Task directions> Quote each record exactly, please, leaving none out.

^^^^

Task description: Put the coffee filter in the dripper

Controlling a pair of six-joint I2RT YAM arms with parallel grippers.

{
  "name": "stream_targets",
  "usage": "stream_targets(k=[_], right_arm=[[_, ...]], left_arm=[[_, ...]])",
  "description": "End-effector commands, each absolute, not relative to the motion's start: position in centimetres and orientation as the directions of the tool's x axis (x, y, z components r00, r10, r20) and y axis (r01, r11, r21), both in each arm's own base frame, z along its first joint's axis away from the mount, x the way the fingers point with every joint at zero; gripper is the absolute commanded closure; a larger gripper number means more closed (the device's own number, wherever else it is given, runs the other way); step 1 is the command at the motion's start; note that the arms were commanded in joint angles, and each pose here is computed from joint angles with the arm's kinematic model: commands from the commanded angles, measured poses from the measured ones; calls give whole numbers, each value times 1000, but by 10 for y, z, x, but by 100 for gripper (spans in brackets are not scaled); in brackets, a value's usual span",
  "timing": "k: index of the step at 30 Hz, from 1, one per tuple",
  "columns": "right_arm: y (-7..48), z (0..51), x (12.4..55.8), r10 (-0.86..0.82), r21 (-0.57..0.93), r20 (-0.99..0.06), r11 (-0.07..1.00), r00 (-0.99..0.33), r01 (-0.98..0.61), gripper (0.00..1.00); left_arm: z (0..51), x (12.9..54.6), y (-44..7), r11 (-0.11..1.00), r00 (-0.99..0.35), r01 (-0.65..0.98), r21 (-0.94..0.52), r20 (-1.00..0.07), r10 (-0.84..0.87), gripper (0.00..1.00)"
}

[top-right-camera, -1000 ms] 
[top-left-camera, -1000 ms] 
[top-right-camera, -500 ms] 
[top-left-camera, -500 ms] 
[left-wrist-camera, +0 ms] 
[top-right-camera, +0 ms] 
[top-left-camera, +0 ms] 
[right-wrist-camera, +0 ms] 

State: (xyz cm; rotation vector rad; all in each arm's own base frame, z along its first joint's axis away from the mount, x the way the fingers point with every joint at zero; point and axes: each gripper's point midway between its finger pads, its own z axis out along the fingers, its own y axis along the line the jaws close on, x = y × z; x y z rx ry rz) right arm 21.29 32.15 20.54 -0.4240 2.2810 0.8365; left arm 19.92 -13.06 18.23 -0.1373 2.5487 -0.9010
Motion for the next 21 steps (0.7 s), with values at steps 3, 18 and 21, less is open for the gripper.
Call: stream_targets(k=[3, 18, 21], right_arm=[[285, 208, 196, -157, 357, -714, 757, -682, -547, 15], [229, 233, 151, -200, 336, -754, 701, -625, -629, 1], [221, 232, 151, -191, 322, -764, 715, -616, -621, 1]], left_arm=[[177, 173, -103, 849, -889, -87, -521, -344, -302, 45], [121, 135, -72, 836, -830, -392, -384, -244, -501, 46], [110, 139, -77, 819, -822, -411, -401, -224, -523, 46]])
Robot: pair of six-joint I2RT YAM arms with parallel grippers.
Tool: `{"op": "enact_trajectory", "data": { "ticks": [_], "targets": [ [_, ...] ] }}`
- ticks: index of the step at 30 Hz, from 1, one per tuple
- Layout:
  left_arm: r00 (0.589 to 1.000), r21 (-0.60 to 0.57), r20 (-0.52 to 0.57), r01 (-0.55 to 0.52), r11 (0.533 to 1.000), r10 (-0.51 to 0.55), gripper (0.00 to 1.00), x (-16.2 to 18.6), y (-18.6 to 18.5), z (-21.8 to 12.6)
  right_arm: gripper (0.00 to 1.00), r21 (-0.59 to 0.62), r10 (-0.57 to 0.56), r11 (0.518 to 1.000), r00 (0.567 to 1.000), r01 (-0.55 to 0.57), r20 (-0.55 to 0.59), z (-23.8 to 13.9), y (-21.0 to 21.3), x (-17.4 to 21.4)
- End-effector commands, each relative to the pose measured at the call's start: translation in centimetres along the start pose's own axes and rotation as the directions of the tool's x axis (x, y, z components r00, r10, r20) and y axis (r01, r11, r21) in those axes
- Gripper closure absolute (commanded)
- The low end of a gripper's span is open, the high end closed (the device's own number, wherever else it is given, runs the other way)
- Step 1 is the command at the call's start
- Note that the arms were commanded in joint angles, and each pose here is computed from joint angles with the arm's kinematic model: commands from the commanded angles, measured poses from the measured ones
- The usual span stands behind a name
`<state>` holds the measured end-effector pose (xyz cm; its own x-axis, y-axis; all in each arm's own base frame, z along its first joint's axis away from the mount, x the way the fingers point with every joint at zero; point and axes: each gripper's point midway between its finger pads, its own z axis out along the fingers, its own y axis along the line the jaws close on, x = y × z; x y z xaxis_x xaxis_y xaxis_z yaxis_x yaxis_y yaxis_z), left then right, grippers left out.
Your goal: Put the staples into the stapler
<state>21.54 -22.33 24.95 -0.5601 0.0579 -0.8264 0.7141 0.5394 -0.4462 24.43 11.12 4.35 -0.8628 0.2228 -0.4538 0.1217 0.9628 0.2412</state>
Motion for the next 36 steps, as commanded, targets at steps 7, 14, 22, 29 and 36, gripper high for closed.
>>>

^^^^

Result of the task>
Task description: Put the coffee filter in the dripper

Controlling a pair of six-joint I2RT YAM arms with parallel grippers.

{
  "name": "stream_targets",
  "usage": "stream_targets(k=[_], right_arm=[[_, ...]], left_arm=[[_, ...]])",
  "description": "End-effector commands, each absolute, not relative to the motion's start: position in centimetres and orientation as the directions of the tool's x axis (x, y, z components r00, r10, r20) and y axis (r01, r11, r21), both in each arm's own base frame, z along its first joint's axis away from the mount, x the way the fingers point with every joint at zero; gripper is the absolute commanded closure; a larger gripper number means more closed (the device's own number, wherever else it is given, runs the other way); step 1 is the command at the motion's start; note that the arms were commanded in joint angles, and each pose here is computed from joint angles with the arm's kinematic model: commands from the commanded angles, measured poses from the measured ones; calls give whole numbers, each value times 1000, but by 10 for y, z, x, but by 100 for gripper (spans in brackets are not scaled); in brackets, a value's usual span",
  "timing": "k: index of the step at 30 Hz, from 1, one per tuple",
  "columns": "right_arm: y (-7..48), z (0..51), x (12.4..55.8), r10 (-0.86..0.82), r21 (-0.57..0.93), r20 (-0.99..0.06), r11 (-0.07..1.00), r00 (-0.99..0.33), r01 (-0.98..0.61), gripper (0.00..1.00); left_arm: z (0..51), x (12.9..54.6), y (-44..7), r11 (-0.11..1.00), r00 (-0.99..0.35), r01 (-0.65..0.98), r21 (-0.94..0.52), r20 (-1.00..0.07), r10 (-0.84..0.87), gripper (0.00..1.00)"
}

[top-right-camera, -1000 ms] 
[top-left-camera, -1000 ms] 
[top-right-camera, -500 ms] 
[top-left-camera, -500 ms] 
[left-wrist-camera, +0 ms] 
[top-right-camera, +0 ms] 
[top-left-camera, +0 ms] 
[right-wrist-camera, +0 ms] 

State: (xyz cm; rotation vector rad; all in each arm's own base frame, z along its first joint's axis away from the mount, x the way the fingers point with every joint at zero; point and axes: each gripper's point midway between its finger pads, its own z axis out along the fingers, its own y axis along the line the jaws close on, x = y × z; x y z rx ry rz) right arm 21.29 32.15 20.54 -0.4240 2.2810 0.8365; left arm 19.92 -13.06 18.23 -0.1373 2.5487 -0.9010
Motion for the next 21 steps (0.7 s), with values at steps 3, 18 and 21, less is open for the gripper.
Call: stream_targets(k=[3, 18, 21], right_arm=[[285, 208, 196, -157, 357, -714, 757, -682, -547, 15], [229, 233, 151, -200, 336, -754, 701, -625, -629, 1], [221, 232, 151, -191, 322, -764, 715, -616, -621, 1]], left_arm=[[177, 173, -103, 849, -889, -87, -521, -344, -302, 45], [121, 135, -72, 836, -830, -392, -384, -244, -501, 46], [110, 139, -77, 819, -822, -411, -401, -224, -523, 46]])
Robot: pair of six-joint I2RT YAM arms with parallel grippers.
Tool: `{"op": "enact_trajectory", "data": { "ticks": [_], "targets": [ [_, ...] ] }}`
- ticks: index of the step at 30 Hz, from 1, one per tuple
- Layout:
  left_arm: r00 (0.589 to 1.000), r21 (-0.60 to 0.57), r20 (-0.52 to 0.57), r01 (-0.55 to 0.52), r11 (0.533 to 1.000), r10 (-0.51 to 0.55), gripper (0.00 to 1.00), x (-16.2 to 18.6), y (-18.6 to 18.5), z (-21.8 to 12.6)
  right_arm: gripper (0.00 to 1.00), r21 (-0.59 to 0.62), r10 (-0.57 to 0.56), r11 (0.518 to 1.000), r00 (0.567 to 1.000), r01 (-0.55 to 0.57), r20 (-0.55 to 0.59), z (-23.8 to 13.9), y (-21.0 to 21.3), x (-17.4 to 21.4)
- End-effector commands, each relative to the pose measured at the call's start: translation in centimetres along the start pose's own axes and rotation as the directions of the tool's x axis (x, y, z components r00, r10, r20) and y axis (r01, r11, r21) in those axes
- Gripper closure absolute (commanded)
- The low end of a gripper's span is open, the high end closed (the device's own number, wherever else it is given, runs the other way)
- Step 1 is the command at the call's start
- Note that the arms were commanded in joint angles, and each pose here is computed from joint angles with the arm's kinematic model: commands from the commanded angles, measured poses from the measured ones
- The usual span stands behind a name
`<state>` holds the measured end-effector pose (xyz cm; its own x-axis, y-axis; all in each arm's own base frame, z along its first joint's axis away from the mount, x the way the fingers point with every joint at zero; point and axes: each gripper's point midway between its finger pads, its own z axis out along the fingers, its own y axis along the line the jaws close on, x = y × z; x y z xaxis_x xaxis_y xaxis_z yaxis_x yaxis_y yaxis_z), left then right, grippers left out.
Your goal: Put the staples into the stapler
<state>21.54 -22.33 24.95 -0.5601 0.0579 -0.8264 0.7141 0.5394 -0.4462 24.43 11.12 4.35 -0.8628 0.2228 -0.4538 0.1217 0.9628 0.2412</state>
Motion for the next 36 steps, as commanded, targets at steps 7, 14, 22, 29 and 36, gripper high for closed.
>>>

This exercise has been answered in full.